Selection is the process by which organisms with certain traits gain reproductive advantage over organisms of the same population without those traits. Provided that the traits are heritable, selection increases the prevalence of the selected traits in the population, ie, the population becomes adapted to the selective conditions. The source of heritable variation is mutation, so selection is the differential reproduction of mutant individuals. Selection has somewhat different connotations depending on whether it is used in a genetic sense or in an evolutionary sense.
In genetic usage, selection almost always means allowing only individuals with a given trait, usually mutants, to reproduce. Thus, selection allows the researcher to isolate an extremely rare mutant so long as the mutant has a selectable phenotype. A common example is antibiotic resistance in bacteria, which is caused by a mutation or the acquisition of a plasmid or transposable element carrying drug resistance. In the presence of the antibiotic, the resistant bacteria survive and give rise to clones of resistant progeny, whereas sensitive bacteria are killed. Likewise, with the proper selection, rare cells or organisms with other desirable characteristics can be harvested from a large population. Typical genetic selections are for amino acid prototrophies, for the use of specific carbon sources or for suppression of a conditional lethal mutation. The unwanted individuals do not have to die, but only fail to reproduce.
Selection is distinguished from two other genetic manipulations, enrichment and screening. Enrichment is also a selective process, but unwanted individuals do not fail to reproduce (and in this way it is more like natural selection, see later). Typically, several rounds of enrichment for growth on a poorly used substrate, for example, are needed to obtain a reasonably pure culture of mutant cells better able to use the substrate. Screens, on the other hand, are nonselective but allow the researcher to identify the desired cell or organism. For example, a typical step in cloning a gene is to insert it into a plasmid so that another gene, for which an easy assay exists, is disrupted. Genes are commonly cloned into the lacZ gene, which encodes beta-galactosidase. Cells with active b-galactosidase turn blue on medium containing X-gal (5-bromo-4-chloro-3-indolyl-b-D-galactopyranoside), so the progeny of cells receiving the disrupted lacZ gene containing the cloned gene are white and can be isolated for further analysis (see Operons).
Selections are often devised to find cells that have gained a trait, whereas screens must usually be used to identify cells that have lost a trait. But there are notable exceptions. For example, mutations that inactivate nonessential genes are selected with toxic analogues of the normal enzyme’s substrate. And part of the intellectual challenge of genetics is to devise selection procedures to find desired genes or proteins. Recently, the yeast two-hybrid system for identifying interacting proteins has been used to select for inactivating mutations by making a successful interaction toxic to the cell (1).

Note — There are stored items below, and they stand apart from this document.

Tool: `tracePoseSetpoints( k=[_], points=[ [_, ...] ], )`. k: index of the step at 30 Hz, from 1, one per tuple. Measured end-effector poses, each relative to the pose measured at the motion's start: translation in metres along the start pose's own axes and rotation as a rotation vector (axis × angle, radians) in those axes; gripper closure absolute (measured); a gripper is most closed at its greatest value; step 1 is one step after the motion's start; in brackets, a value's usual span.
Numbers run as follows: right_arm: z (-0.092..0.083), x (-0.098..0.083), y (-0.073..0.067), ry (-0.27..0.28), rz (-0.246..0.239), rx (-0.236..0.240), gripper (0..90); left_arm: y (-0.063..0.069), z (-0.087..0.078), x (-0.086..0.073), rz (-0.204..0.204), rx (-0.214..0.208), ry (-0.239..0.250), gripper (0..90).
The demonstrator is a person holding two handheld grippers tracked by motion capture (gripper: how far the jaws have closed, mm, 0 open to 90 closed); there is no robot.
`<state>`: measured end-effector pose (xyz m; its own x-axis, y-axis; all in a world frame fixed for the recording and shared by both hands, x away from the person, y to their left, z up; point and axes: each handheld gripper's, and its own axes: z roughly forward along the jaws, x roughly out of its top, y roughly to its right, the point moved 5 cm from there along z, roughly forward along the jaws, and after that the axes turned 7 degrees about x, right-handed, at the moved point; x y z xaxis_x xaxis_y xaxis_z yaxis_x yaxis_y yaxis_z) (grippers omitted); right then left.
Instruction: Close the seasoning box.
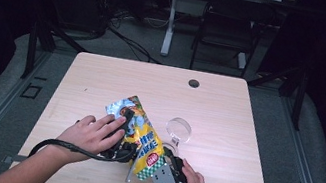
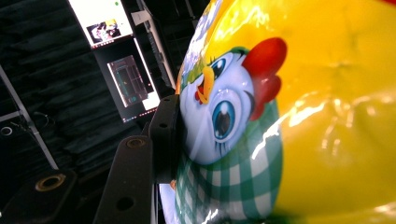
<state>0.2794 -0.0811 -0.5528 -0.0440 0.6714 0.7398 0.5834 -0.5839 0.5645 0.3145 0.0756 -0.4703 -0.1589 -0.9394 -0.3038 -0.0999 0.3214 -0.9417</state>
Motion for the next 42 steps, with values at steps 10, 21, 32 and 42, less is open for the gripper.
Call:
tracePoseSetpoints(
  k=[10,21,32,42],
  points=[
    [0.0009,0.0008,0.0005,0.004,0.026,0.010,70.6,-0.0020,0.0005,-0.0007,0.009,0.001,-0.003,59.3],
    [0.0012,0.0018,0.0016,0.014,0.045,0.007,70.6,-0.0042,0.0003,-0.0015,0.023,-0.010,-0.012,59.3],
    [0.0010,0.0023,0.0013,0.011,0.054,0.008,70.6,-0.0057,-0.0004,-0.0017,0.036,-0.012,-0.013,59.3],
    [0.0013,0.0024,0.0014,0.017,0.056,0.019,70.5,-0.0077,-0.0010,-0.0009,0.049,-0.007,-0.015,59.3]
  ],
)
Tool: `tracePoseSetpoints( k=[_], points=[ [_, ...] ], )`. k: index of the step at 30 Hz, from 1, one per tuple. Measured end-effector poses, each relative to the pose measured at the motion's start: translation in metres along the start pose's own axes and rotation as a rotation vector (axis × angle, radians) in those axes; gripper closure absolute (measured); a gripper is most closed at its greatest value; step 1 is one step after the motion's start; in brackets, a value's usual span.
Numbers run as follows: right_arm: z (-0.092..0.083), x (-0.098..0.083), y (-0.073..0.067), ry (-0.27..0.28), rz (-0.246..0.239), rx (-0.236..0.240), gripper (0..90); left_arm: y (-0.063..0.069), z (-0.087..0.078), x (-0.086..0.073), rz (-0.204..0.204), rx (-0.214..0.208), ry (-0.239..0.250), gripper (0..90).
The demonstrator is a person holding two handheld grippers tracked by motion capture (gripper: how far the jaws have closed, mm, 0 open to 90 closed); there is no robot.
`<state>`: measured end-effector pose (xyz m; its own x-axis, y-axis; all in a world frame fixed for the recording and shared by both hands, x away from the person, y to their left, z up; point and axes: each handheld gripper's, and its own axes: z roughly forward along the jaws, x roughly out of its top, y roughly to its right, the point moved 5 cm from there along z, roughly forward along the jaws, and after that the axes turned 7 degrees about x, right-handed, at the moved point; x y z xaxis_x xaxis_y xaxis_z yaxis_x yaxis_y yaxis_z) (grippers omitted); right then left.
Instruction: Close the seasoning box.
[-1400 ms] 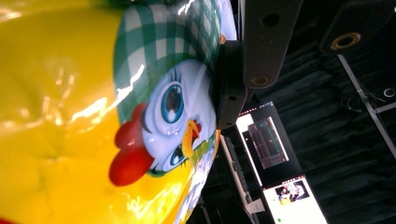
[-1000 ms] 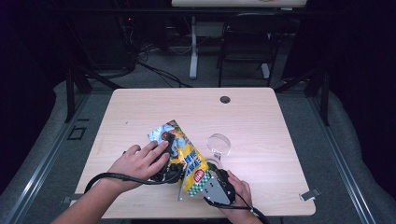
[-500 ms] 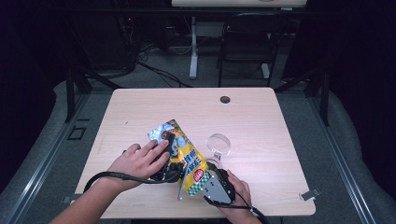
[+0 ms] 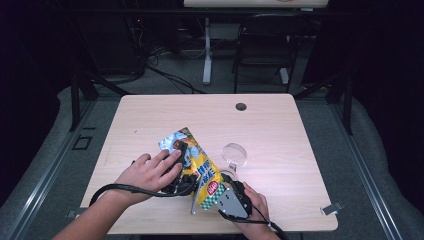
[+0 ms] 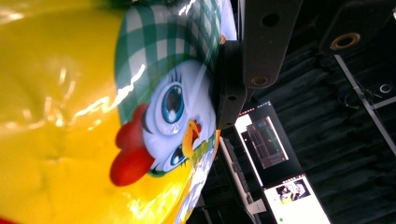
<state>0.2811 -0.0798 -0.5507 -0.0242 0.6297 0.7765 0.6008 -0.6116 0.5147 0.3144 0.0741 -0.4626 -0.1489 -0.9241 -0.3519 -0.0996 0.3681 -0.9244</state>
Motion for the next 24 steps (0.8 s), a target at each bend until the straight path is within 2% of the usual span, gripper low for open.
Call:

In evolutionary usage, selection is the process by which adaptive changes take place in populations over time. Natural selection increases the mean fitness of a population by enriching it for more fit individuals and decreasing the prevalence of less fit individuals, thus producing changes in the frequencies of the genetic alleles associated with variation in fitness. There are two ways in which fitness is measured: (1) the number of offspring an individual produces; and (2) the change in the frequency of a certain allele with time. Because selection operates on the whole organism, the first of these has more evolutionary meaning. However, an organism’s phenotype is the totality of its traits, each of which may or may not contribute to its fitness. Selection operates to favor particular traits encoded by particular genetic alleles. While this is what is usually meant by evolution, it is not necessarily true that all of the traits of a population are adaptive. Neutral genetic alleles can become prevalent in a population by chance, a process known as genetic drift.
Although fitness can be measured absolutely, a more meaningful measure is relative fitness, i.e., the fitness of individuals with a particular genotype relative to individuals with another genotype. The strength of the selective pressure on individuals with a given genotype, the selection coefficient, is one minus their relative fitness. Note that the selective pressure can be positive or negative, but because the fittest genotype is usually given the value of 1, the selection coefficient takes values of 0 to 1. Negative selection eliminates variants from the population, whereas positive selection favors them. Fitness can be defined only for a given set of conditions. Today’s fittest genotype may be at a disadvantage if conditions change.